I haven't bought a tug in a while, but I want to do some work with Ronan using a tug reward. This weekend he destroyed two - a club leather one and a cheap one of mine. 

Any recommondations for extra durable tugs?


----------



## Chad Byerly (Jun 24, 2008)

these tough leather ones hold up pretty well. 

https://www.bridgeportequipment.com/ProductDetail.aspx?productId=81


----------



## John Haudenshield (Sep 18, 2006)

I made one from a piece of Radiator Hose from a Tractor Trailer. I'll take a pic of it and send it to you. Its a fabric reinforced, multi-layer rubberhose.


----------



## Terry Devine (Mar 11, 2008)

John Haudenshield said:


> I made one from a piece of Radiator Hose from a Tractor Trailer. I'll take a pic of it and send it to you. Its a fabric reinforced, multi-layer rubberhose.


I stole my idea from Jerry Lyda, I make my own tugs out of old fire hose. This way you can decide how firm you want them to be.

Terry


----------



## David Frost (Mar 29, 2006)

You might also look at lengths of hose they use in dairy operations. It's tough stuff.

DFrost


----------



## todd pavlus (Apr 30, 2008)

These have held up pretty good for me
http://www.fordogtrainers.com/dogbi...offrenchlinen-12inchlong-tefl3-2-handles.aspx


----------



## Jackie Lockard (Oct 20, 2009)

http://www.hallmarkk9.com/gappayrolledleather3x25cmsoft.aspx

I used one of those (still have it) for three years with two dogs that were both very rough on their toys. It's just started to fray and come apart, usable if I don't have anything else.

http://www.elitek9.com/Leather/products/64/

And this is my new one, similarly built, I like the colored handles (much easier to find in my messy trunk!). I actually have two of these.


----------



## Matt Grosch (Jul 4, 2009)

dont know if they still are, but I recently got a firehouse and jute tug from signature K9, they were closing them out at $10 each


----------



## Candy Eggert (Oct 28, 2008)

David Frost said:


> You might also look at lengths of hose they use in dairy operations. It's tough stuff.
> 
> DFrost


Also washing machine hose that goes from the machine to the hot/cold outlets works super. It's a clear hose and braided with reinforcing threads. I've also used short radiator hose that has a metal spring inside the coil.


----------



## Carol Boche (May 13, 2007)

Terry Devine said:


> I stole my idea from Jerry Lyda, I make my own tugs out of old fire hose. This way you can decide how firm you want them to be.
> 
> Terry


Amen!! 

Being a member of the fire department is a perk for me.....all the old hose or weak hose comes to my house. I have about 300' of it.......will be in tugs until the day I get out of these high drive monsters.....LOL


----------



## Matt Grosch (Jul 4, 2009)

Do you just wash them in soap? I could get tons, but am a little worried about all the chemicals and junk the hose often sits and soaks in.


----------



## Carol Boche (May 13, 2007)

Matt Grosch said:


> Do you just wash them in soap? I could get tons, but am a little worried about all the chemicals and junk the hose often sits and soaks in.

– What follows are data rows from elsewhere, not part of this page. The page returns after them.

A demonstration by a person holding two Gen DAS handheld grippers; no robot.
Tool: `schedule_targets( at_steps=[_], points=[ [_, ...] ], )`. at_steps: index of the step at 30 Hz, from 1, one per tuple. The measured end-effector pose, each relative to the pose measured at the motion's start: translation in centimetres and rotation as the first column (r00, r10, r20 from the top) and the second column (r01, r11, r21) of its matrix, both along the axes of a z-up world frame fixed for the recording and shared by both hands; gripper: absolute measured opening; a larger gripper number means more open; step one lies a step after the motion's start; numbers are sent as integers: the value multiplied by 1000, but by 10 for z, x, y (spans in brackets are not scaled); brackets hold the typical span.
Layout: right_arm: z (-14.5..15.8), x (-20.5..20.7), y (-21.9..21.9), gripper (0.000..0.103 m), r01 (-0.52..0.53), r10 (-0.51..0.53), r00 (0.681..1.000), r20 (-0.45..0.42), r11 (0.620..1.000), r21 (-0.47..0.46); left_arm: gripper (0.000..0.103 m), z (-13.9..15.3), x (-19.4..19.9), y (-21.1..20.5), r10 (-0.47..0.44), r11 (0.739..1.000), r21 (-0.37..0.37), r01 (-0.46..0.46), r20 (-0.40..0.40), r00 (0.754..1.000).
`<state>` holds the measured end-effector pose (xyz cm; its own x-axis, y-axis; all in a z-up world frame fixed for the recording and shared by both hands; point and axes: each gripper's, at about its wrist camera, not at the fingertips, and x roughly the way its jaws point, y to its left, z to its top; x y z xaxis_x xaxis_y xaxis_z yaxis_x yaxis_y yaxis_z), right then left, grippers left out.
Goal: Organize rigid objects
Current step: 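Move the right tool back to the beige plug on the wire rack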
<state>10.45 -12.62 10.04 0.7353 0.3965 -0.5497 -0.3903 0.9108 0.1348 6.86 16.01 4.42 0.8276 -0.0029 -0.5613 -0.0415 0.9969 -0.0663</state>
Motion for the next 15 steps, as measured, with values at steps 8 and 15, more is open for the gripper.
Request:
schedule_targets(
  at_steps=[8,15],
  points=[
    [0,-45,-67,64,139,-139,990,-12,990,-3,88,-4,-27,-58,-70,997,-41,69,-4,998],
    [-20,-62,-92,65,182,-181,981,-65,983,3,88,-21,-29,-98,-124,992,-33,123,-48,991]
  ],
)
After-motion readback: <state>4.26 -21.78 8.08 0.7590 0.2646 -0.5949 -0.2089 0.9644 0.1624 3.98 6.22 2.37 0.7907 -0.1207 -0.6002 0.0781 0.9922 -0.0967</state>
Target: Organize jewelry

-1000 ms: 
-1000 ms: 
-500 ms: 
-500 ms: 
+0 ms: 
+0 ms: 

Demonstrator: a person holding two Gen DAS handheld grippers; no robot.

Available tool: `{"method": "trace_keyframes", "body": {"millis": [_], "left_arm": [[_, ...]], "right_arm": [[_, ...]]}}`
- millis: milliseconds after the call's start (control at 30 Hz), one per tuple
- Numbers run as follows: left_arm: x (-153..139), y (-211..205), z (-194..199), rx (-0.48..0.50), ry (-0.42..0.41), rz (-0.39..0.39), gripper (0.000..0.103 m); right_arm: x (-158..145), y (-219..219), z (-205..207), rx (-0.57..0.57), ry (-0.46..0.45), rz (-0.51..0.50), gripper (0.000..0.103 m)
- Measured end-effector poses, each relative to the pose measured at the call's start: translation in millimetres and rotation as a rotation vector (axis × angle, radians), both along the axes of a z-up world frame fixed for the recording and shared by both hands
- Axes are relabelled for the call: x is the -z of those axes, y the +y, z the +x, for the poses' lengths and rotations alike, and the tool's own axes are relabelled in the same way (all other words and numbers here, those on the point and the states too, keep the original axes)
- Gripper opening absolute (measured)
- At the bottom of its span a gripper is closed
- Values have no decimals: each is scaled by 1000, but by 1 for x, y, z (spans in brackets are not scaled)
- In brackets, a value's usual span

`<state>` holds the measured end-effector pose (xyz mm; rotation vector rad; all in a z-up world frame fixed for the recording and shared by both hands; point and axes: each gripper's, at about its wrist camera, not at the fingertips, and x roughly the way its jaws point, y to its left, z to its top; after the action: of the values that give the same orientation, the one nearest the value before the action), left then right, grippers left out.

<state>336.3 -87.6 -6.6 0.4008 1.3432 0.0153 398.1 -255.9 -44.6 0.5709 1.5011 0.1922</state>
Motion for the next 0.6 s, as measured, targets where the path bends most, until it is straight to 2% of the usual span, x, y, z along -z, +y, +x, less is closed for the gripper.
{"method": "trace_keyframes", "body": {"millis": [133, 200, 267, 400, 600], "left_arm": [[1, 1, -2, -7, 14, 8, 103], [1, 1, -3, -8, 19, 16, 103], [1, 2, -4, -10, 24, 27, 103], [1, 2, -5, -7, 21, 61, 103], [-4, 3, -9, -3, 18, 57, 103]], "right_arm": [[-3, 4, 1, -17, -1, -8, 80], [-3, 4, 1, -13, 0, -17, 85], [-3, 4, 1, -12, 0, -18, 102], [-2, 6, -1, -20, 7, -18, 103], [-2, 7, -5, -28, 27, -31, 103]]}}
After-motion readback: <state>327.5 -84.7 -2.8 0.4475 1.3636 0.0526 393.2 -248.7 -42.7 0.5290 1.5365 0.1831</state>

I use a laundry detergent with bleach (like Tide), scrub them with a stiff brush and then pressure wash them until the water is clear and airdry them. 

They come pretty clean, and I have never had an issue. 

IF, the hoses have been used on like a chemical spill then we toss them, I don't use those. Being a FF allows me to know what hoses have been where, so I guess I would say, if you can get access to them, just ask where they have been used. Most departments would know that stuff.


----------



## Matt Grosch (Jul 4, 2009)

I gotcha, my thought was just on a regular fire the hoses sit in the street and often get some runoff from the house, and also get drug through all the wet burnt junk on the floor of the house. If it was haz-mat stuff I wouldnt think of touching it


----------



## Mike Lauer (Jul 26, 2009)

do u let him keep the tug or take it to the ground?


----------



## leslie cassian (Jun 3, 2007)

The tug (for what I want to do now) is a reward toy. He does not get to keep it, just tug on it. 

Bad foundation on my part - he thrashes on the tug and is strong enough to rip it out of my hands. Reward reinforcement. Working on fixing that, too.

The suit material(french linen?) tug I bought last year is holding up pretty well, but it's a big tug and I haven't used it much with him, mostly with the DS pup.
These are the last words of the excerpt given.